Below are some records. Return exactly the lines from the one with "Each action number" to the one with "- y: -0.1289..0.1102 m", and nothing else.

▼

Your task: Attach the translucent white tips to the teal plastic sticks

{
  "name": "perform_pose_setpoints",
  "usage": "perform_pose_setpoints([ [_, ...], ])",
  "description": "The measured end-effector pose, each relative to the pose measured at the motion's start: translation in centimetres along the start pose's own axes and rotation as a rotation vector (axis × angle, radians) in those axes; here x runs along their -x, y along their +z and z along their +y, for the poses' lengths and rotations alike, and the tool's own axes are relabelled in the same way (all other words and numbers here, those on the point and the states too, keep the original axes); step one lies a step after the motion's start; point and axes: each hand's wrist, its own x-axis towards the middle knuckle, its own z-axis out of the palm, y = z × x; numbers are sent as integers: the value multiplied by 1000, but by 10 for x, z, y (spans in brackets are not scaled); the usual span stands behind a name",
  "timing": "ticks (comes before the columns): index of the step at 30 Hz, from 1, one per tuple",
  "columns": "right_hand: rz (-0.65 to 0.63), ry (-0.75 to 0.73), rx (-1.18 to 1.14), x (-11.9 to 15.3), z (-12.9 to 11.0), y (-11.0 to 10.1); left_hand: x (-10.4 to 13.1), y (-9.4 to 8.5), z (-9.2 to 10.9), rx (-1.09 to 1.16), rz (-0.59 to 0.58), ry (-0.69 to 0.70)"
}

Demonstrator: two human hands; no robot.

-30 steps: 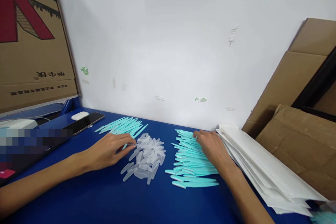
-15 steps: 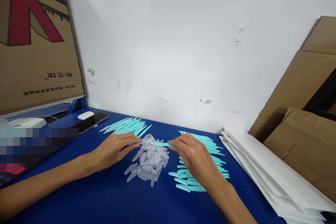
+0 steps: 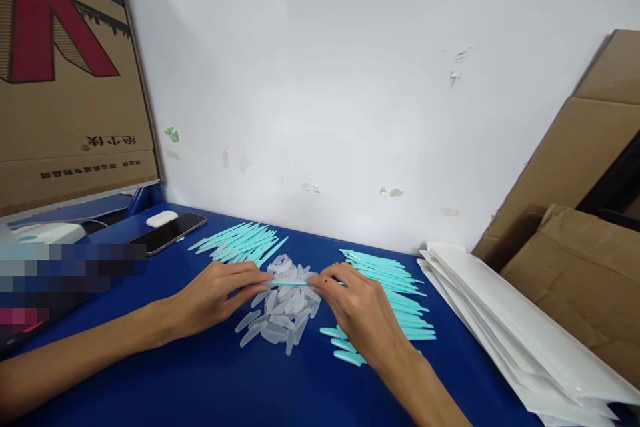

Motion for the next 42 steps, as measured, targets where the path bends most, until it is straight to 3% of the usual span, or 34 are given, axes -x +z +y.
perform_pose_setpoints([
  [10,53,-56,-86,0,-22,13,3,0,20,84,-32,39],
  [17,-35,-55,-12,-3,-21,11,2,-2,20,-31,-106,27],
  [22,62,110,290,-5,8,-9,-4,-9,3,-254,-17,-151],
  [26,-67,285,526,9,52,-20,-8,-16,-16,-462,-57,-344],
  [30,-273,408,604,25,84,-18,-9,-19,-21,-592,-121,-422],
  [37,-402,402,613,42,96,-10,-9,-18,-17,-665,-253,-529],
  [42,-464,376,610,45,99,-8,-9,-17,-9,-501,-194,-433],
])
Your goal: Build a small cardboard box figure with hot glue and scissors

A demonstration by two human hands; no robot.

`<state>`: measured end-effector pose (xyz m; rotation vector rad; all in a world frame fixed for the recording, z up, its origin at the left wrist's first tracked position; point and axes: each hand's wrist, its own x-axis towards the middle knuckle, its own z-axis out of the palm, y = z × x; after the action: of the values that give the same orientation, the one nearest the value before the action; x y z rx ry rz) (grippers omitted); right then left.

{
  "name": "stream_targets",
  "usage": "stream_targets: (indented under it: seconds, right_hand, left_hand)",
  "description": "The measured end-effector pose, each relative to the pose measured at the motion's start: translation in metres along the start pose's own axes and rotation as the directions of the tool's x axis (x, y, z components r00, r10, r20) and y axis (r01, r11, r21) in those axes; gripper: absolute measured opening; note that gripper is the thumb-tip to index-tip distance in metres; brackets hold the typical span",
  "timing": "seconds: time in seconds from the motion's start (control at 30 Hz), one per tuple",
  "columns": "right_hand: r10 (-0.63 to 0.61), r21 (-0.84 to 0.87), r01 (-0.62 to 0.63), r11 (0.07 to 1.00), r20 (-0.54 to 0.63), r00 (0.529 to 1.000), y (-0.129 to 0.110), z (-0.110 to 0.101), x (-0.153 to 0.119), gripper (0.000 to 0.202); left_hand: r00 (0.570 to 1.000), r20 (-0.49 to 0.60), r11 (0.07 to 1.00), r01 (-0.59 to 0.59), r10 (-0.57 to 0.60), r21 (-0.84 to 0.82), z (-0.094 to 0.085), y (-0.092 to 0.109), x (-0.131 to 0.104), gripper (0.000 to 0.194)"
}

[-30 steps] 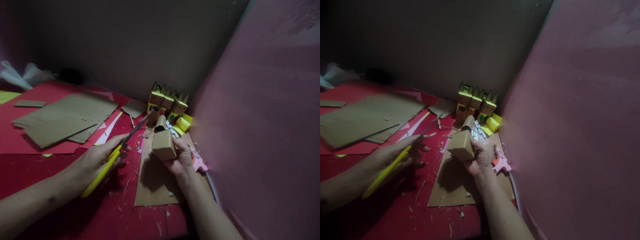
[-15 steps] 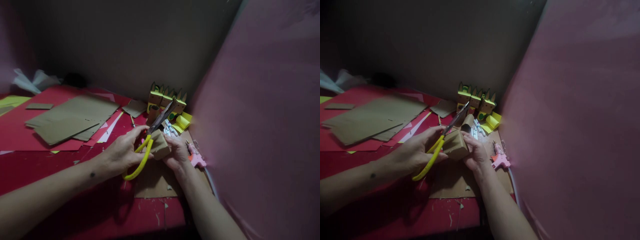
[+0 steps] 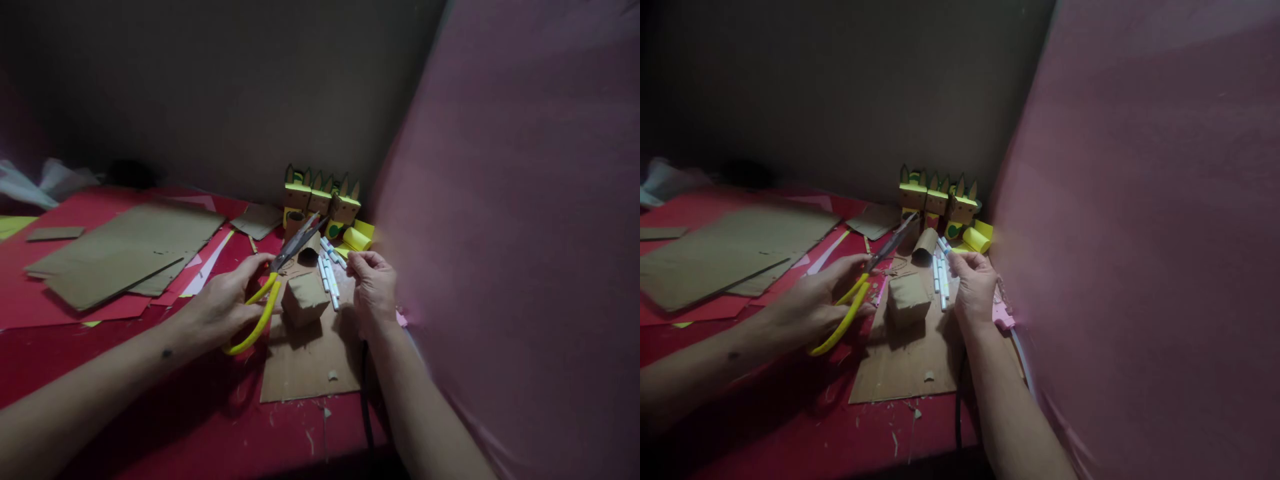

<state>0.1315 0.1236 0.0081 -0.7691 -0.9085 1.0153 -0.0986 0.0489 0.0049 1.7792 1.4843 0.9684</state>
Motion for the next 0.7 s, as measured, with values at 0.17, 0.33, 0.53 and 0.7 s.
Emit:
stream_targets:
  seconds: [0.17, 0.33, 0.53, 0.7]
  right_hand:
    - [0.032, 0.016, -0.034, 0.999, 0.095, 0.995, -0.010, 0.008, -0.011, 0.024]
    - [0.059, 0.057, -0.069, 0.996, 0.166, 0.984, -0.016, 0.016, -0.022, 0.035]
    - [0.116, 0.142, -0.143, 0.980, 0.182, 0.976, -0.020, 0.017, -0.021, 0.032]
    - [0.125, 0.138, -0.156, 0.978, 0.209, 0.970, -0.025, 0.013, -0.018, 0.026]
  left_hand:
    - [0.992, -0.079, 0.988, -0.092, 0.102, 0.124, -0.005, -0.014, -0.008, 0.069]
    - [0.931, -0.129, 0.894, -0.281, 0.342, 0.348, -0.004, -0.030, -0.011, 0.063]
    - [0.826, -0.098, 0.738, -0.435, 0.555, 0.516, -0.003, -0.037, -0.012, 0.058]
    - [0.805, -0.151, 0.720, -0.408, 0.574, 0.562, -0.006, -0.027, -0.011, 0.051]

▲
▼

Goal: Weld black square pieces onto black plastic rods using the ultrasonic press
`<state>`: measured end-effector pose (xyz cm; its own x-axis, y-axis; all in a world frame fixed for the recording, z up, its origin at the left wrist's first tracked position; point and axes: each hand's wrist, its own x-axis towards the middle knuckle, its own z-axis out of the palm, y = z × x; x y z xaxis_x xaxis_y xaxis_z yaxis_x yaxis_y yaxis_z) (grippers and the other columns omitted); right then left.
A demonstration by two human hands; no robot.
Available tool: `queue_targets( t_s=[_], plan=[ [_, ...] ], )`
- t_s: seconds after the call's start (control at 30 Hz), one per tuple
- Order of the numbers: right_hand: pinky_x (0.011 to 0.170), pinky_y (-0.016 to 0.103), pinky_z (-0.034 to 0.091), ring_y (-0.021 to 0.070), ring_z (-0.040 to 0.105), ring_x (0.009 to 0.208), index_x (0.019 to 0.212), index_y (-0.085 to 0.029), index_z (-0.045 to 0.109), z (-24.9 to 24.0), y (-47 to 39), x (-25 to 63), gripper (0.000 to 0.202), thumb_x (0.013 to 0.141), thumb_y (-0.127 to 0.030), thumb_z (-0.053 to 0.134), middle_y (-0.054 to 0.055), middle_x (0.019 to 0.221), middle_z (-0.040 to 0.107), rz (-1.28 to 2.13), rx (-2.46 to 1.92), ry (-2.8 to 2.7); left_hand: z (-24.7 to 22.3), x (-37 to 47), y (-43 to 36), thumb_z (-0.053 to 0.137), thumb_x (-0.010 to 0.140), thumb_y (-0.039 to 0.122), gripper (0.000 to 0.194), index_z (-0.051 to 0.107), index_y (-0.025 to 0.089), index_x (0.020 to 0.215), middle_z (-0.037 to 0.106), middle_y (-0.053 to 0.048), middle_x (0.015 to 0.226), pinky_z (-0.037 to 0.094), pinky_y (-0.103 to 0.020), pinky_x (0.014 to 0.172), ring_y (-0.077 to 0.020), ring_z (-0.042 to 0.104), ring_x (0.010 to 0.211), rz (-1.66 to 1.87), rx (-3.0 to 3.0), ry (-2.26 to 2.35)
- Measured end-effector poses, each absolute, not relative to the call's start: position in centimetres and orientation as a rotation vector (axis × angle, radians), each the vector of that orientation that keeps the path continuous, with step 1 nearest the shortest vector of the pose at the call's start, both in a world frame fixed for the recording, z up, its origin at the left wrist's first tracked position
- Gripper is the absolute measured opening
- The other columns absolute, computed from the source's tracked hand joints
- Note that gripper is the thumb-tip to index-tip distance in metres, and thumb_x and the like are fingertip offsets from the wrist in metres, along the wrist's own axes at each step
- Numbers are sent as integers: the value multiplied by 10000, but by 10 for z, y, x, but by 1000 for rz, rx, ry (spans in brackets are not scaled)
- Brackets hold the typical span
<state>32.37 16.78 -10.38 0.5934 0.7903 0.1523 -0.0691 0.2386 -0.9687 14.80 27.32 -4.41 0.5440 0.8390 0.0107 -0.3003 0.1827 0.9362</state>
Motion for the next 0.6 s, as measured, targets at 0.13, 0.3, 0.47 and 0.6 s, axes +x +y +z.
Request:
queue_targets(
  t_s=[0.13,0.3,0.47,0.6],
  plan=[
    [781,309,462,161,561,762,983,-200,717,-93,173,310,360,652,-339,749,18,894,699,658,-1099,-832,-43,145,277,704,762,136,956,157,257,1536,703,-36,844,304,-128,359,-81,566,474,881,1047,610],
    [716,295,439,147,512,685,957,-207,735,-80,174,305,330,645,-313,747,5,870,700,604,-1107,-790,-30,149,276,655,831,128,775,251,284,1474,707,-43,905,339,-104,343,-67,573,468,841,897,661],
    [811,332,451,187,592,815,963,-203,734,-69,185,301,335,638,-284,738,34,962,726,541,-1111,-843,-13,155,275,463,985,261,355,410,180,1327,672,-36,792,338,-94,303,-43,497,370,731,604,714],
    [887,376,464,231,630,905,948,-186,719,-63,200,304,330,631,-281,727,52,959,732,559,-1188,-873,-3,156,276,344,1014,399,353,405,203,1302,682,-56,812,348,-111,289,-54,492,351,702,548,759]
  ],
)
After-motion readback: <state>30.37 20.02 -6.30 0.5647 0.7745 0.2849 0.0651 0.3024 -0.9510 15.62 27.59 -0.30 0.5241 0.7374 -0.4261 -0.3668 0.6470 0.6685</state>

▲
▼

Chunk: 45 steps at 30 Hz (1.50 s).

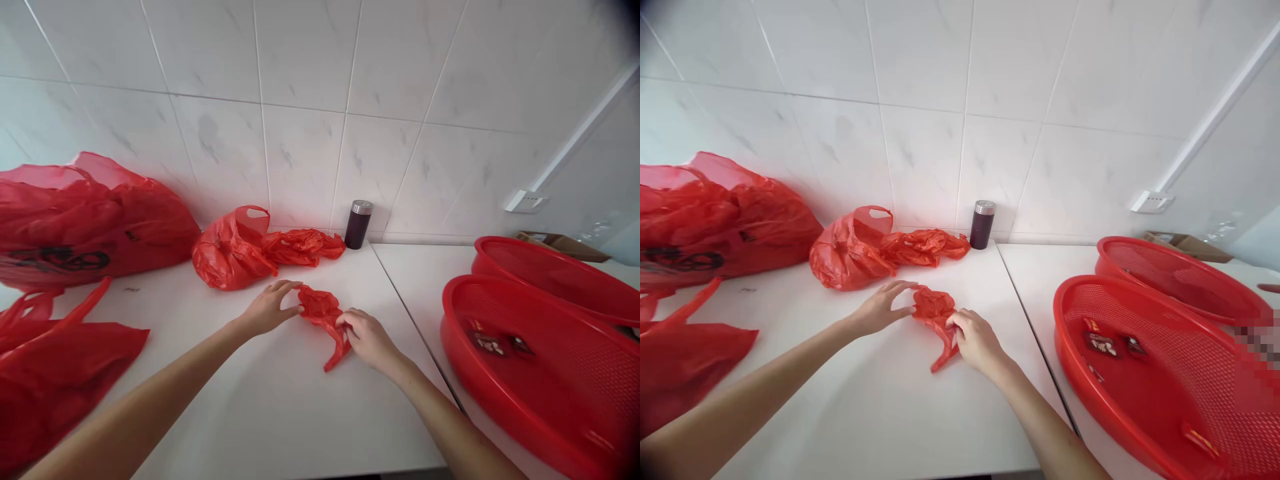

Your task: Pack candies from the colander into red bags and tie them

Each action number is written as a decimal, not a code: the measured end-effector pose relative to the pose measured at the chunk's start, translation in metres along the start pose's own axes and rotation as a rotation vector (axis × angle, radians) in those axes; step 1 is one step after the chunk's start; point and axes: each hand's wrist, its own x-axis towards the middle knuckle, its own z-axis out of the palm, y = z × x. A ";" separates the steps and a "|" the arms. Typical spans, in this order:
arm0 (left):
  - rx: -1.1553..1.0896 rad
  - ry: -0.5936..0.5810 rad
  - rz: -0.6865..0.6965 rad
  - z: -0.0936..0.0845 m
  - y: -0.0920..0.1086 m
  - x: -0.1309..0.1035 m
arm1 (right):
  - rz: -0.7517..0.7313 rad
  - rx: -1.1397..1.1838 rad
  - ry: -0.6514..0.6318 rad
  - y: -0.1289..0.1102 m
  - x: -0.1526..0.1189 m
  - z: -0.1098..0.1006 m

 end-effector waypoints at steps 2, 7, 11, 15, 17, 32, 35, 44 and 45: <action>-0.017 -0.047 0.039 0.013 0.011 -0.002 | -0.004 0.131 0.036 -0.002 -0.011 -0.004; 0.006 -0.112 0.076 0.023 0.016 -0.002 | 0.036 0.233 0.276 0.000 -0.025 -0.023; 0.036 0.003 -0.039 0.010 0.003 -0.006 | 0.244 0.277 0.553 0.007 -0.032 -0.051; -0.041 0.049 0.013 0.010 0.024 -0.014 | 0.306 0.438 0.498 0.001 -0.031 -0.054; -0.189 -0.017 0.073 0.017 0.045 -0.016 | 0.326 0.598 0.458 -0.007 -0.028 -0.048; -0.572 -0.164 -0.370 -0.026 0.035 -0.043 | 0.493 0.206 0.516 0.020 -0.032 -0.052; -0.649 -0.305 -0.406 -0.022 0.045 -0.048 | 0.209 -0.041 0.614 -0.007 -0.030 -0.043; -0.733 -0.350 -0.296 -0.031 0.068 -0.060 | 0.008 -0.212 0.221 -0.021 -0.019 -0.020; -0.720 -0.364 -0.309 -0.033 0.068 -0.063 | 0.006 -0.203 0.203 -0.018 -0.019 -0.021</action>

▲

◆ **Your solution**
Each action number is written as a decimal, not a code: the measured end-effector pose relative to the pose measured at the chunk's start, translation in metres along the start pose's own axes and rotation as a rotation vector (axis × angle, radians) in those axes; step 1 is one step after the chunk's start; point and axes: each hand's wrist, its own x-axis towards the middle knuckle, its own z-axis out of the palm, y = z × x. A ";" separates the steps and a "|" the arms. Typical spans, in this order:
arm0 (left):
  - rx: -1.1553..1.0896 rad
  - ry: -0.5936..0.5810 rad
  - rz: -0.6865..0.6965 rad
  - z: -0.0936..0.0845 m
  - y: -0.0920..0.1086 m
  - x: -0.1309..0.1035 m
arm1 (right):
  - rz: -0.7517..0.7313 rad
  - rx: -1.1397..1.1838 rad
  - ry: -0.6514..0.6318 rad
  - y: -0.1289..0.1102 m

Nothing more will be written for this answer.